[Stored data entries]
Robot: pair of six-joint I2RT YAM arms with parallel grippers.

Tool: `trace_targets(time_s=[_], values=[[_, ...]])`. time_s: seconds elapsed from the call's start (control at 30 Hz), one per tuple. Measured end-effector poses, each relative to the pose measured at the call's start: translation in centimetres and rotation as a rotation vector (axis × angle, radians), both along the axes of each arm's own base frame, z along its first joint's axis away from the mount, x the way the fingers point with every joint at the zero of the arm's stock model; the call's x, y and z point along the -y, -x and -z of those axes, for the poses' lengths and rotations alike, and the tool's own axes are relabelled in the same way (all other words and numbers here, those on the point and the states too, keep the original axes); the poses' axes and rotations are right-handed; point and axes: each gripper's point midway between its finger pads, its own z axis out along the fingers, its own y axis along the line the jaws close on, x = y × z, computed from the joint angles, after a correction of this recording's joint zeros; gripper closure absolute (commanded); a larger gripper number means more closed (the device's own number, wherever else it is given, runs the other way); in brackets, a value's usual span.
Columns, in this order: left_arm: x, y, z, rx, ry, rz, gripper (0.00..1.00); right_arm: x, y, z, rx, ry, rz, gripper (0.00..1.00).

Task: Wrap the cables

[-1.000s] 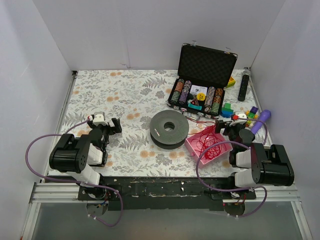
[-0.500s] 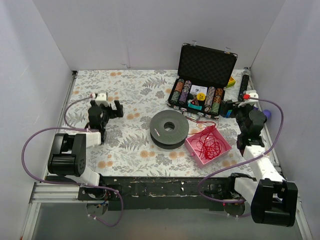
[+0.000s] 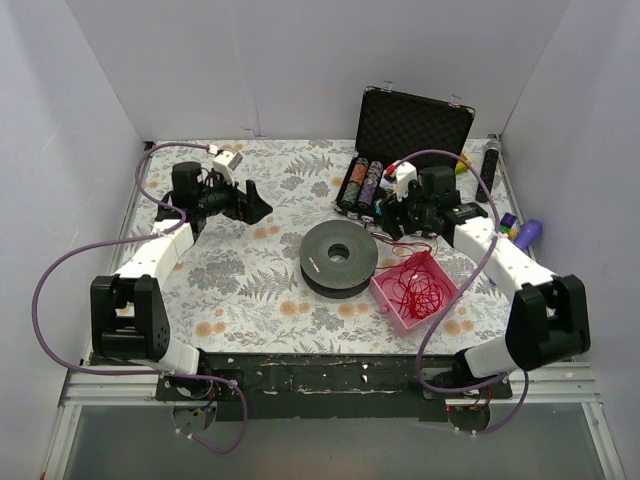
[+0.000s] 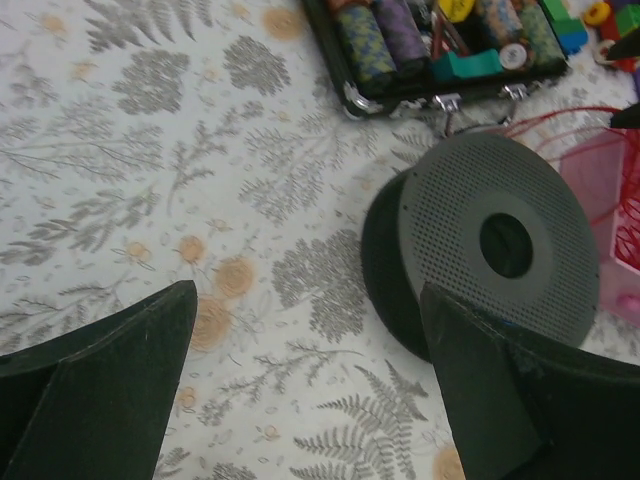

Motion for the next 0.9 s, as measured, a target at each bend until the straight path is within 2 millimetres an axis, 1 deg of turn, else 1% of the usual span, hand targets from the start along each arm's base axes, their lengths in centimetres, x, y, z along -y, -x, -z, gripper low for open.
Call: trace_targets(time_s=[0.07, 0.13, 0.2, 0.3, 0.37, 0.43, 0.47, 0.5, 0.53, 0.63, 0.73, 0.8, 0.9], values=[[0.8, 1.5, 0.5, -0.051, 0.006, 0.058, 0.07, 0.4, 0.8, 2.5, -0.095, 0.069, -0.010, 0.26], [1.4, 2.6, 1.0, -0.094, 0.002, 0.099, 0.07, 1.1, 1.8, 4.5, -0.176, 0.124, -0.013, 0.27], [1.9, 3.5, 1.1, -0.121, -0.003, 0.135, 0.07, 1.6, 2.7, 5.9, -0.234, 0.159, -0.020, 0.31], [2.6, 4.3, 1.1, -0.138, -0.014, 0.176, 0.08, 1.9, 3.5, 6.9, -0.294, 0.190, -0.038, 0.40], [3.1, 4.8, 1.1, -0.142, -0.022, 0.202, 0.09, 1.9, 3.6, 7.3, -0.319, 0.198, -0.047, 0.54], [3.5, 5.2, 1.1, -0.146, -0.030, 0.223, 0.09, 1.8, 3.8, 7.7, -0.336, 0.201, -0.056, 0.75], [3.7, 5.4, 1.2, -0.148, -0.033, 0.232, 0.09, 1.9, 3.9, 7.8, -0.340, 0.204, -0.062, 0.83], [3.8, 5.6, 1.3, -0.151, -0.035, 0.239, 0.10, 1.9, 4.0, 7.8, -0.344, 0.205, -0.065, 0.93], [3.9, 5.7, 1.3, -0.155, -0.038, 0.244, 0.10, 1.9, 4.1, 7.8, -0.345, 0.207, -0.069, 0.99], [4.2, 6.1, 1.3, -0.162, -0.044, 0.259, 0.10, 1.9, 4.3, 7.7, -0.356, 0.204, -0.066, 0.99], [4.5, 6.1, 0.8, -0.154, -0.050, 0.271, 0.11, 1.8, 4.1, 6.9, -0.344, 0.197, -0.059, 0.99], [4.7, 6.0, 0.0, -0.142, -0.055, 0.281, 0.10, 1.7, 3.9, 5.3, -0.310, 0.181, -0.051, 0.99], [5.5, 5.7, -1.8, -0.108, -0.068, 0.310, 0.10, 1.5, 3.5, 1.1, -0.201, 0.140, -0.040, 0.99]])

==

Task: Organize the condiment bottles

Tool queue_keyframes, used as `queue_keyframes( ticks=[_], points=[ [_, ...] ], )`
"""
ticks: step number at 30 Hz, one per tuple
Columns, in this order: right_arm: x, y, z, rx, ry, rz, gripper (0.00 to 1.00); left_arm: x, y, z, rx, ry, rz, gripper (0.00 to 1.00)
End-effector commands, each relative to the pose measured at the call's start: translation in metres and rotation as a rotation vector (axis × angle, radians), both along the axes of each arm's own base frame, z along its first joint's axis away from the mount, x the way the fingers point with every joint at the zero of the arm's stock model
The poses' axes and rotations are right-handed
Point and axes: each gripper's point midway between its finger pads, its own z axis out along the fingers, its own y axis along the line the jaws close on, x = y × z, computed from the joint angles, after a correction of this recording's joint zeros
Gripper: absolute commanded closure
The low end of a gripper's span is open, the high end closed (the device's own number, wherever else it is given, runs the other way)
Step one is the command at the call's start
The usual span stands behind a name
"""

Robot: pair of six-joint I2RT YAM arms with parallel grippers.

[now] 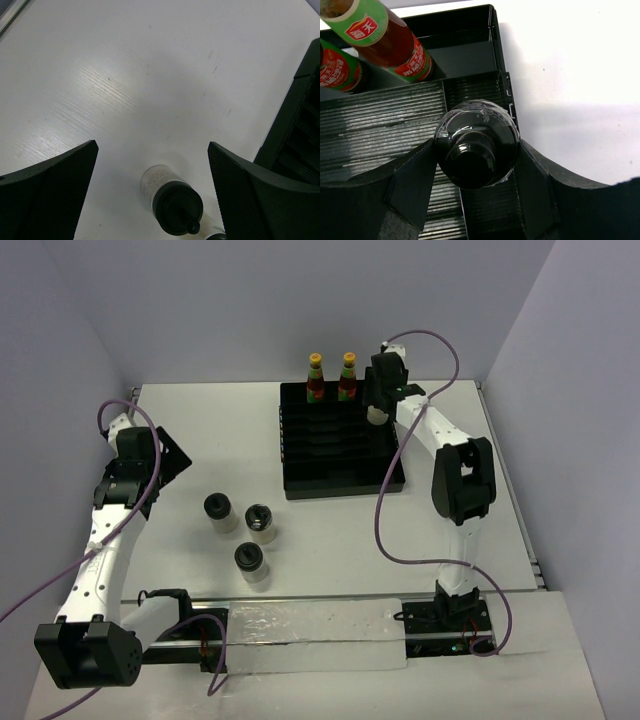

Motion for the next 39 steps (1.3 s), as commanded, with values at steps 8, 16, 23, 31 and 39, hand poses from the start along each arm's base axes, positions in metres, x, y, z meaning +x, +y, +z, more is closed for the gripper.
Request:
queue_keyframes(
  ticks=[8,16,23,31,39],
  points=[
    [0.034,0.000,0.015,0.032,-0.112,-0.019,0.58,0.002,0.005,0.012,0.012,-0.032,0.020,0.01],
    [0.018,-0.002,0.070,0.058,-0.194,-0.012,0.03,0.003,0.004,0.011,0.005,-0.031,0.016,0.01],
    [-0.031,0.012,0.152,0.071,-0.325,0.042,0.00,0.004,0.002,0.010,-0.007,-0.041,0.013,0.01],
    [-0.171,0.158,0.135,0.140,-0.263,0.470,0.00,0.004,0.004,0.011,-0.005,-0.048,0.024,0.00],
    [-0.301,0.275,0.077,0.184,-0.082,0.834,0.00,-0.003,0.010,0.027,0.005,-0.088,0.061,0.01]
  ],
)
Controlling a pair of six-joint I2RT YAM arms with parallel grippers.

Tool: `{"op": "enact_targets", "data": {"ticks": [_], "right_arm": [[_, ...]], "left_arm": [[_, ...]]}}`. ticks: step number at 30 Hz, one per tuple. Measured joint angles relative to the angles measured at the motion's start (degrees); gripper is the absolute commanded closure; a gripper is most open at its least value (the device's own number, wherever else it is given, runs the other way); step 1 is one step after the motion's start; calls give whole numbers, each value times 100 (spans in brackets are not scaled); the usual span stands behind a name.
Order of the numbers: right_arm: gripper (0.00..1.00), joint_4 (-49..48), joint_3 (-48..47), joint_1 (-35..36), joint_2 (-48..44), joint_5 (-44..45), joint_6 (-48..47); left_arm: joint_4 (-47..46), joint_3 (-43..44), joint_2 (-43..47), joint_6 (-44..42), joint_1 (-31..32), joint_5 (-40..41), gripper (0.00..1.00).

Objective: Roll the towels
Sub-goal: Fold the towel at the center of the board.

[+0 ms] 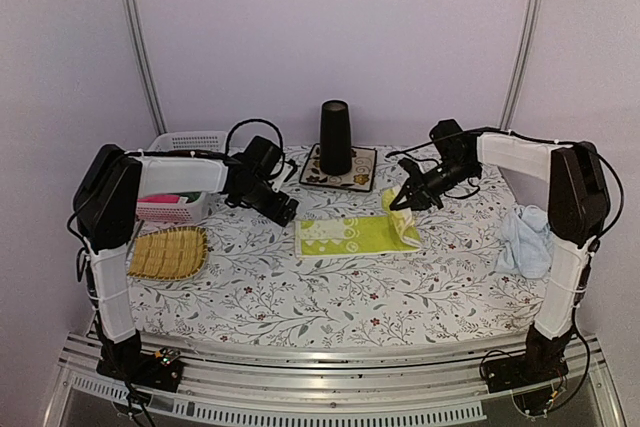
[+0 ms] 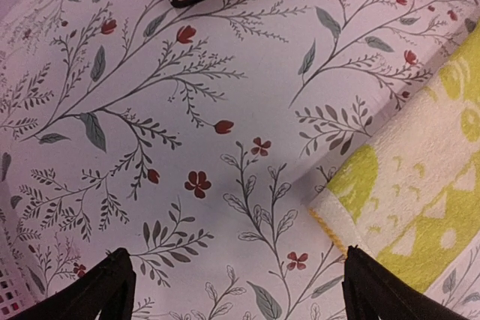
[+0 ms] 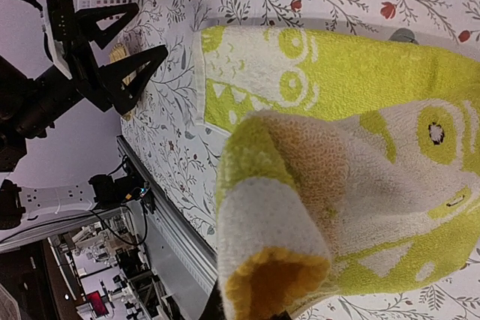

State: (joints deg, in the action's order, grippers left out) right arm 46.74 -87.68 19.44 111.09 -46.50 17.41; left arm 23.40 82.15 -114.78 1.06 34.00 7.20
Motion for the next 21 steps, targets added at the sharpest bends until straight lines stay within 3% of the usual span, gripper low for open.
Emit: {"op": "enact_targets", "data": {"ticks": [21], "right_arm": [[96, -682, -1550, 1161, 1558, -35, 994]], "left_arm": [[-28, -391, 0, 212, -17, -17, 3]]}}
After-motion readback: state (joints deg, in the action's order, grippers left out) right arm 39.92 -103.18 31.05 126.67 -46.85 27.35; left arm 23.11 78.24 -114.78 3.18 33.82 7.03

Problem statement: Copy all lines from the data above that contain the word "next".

Answer section:
Motion for the next 0.9 s, as measured, a target at each bend until the straight path is within 2 millimetres an axis, 1 deg of turn, else 1% of the usual span, hand targets from the start along each arm's base axes, their lengths in centimetres, x, y, z along -y, -x, -z, gripper low for open.
Motion for the next 39 steps (1.3 s), as commanded, with values at steps 8, 16, 23, 31 and 39, hand poses from the start along each arm's base axes, positions in metres, x, y, z meaning +x, +y, +z, more is closed for the gripper.
Motion for the next 21 steps, targets added at the sharpest bends until straight lines stay within 3% of the usual span, gripper low for open.

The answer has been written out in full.